Omoto E, Tavassoli M
University of Mississippi Medical Center, Jackson.
Arch Biochem Biophys. 1990 Oct;282(1):34-8. doi: 10.1016/0003-9861(90)90083-b.
Ceruloplasmin (CP), a circulating glycoprotein, is known for its copper transport. Recently the spectrum of its activity has been increased to include numerous enzymatic functions. CP binds to the liver endothelium and is transported across the cell via a mechanism involving receptor-mediated endocytosis. To isolate CP receptors, we obtained purified preparations of liver endothelium in rats. The membrane was then isolated by ultracentrifugation and solubilized in Triton X-100. Membrane proteins were labeled with 125I and passed through an affinity column in which CP was covalently linked to Sepharose 4B. Most of the radioactivity was eluted with buffer during the first 5 days. When no more radioactivity was eluted with buffer, elution was done either competitively with cold excess CP or 1 M NaCl. By this technique, a sharp single peak of radioactivity was obtained and subjected to sodium dodecyl sulfate-polyacrylamide gel electrophoresis under reducing and nonreducing conditions. Under both conditions receptors appeared as a single band with Mr of 35,000 containing 3% carbohydrate and an isoelectric point of 5.2.

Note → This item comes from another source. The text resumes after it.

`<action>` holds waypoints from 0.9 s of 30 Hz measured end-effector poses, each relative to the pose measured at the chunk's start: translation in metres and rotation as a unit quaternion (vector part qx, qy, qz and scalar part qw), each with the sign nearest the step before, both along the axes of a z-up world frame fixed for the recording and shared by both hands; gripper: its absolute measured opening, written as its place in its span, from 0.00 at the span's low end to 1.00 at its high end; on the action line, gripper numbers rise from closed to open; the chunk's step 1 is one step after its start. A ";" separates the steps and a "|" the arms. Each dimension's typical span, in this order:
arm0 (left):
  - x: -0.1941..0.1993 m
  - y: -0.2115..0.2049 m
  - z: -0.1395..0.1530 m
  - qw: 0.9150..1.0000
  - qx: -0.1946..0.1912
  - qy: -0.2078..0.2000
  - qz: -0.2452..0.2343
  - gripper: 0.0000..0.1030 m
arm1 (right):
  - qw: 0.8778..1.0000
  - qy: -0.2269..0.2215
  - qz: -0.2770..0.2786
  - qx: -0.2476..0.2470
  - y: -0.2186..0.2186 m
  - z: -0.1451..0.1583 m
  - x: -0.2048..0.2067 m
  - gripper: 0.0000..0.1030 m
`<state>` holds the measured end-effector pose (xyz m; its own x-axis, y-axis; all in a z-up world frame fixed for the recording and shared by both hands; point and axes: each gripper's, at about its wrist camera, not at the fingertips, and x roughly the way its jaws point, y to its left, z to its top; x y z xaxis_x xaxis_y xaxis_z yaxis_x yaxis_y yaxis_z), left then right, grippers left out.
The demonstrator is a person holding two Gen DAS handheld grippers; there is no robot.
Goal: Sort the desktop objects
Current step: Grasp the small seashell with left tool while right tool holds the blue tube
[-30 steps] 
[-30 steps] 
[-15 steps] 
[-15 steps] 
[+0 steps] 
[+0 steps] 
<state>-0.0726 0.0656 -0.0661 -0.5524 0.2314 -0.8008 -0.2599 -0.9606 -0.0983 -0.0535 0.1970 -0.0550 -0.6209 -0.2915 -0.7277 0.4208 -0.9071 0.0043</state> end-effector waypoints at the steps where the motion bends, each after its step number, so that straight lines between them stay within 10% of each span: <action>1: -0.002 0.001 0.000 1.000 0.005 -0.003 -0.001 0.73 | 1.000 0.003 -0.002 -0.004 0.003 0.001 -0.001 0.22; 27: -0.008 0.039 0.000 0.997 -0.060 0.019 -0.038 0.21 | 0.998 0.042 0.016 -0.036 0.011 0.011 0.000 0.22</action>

铜蓝蛋白(CP)是一种循环糖蛋白,以其铜转运功能而闻名。最近,其活性谱已扩大到包括多种酶功能。CP与肝内皮细胞结合,并通过一种涉及受体介导的内吞作用的机制穿过细胞。为了分离CP受体,我们获得了大鼠肝内皮细胞的纯化制剂。然后通过超速离心分离膜,并在Triton X-100中溶解。膜蛋白用125I标记,并通过一个亲和柱,其中CP与琼脂糖4B共价连接。大部分放射性在前5天用缓冲液洗脱。当不再用缓冲液洗脱放射性时,用过量的冷CP或1 M NaCl进行竞争性洗脱。通过这种技术,获得了一个尖锐的单一放射性峰,并在还原和非还原条件下进行十二烷基硫酸钠-聚丙烯酰胺凝胶电泳。在这两种条件下,受体均表现为一条单一的带,Mr为35000,含3%的碳水化合物,等电点为5.2。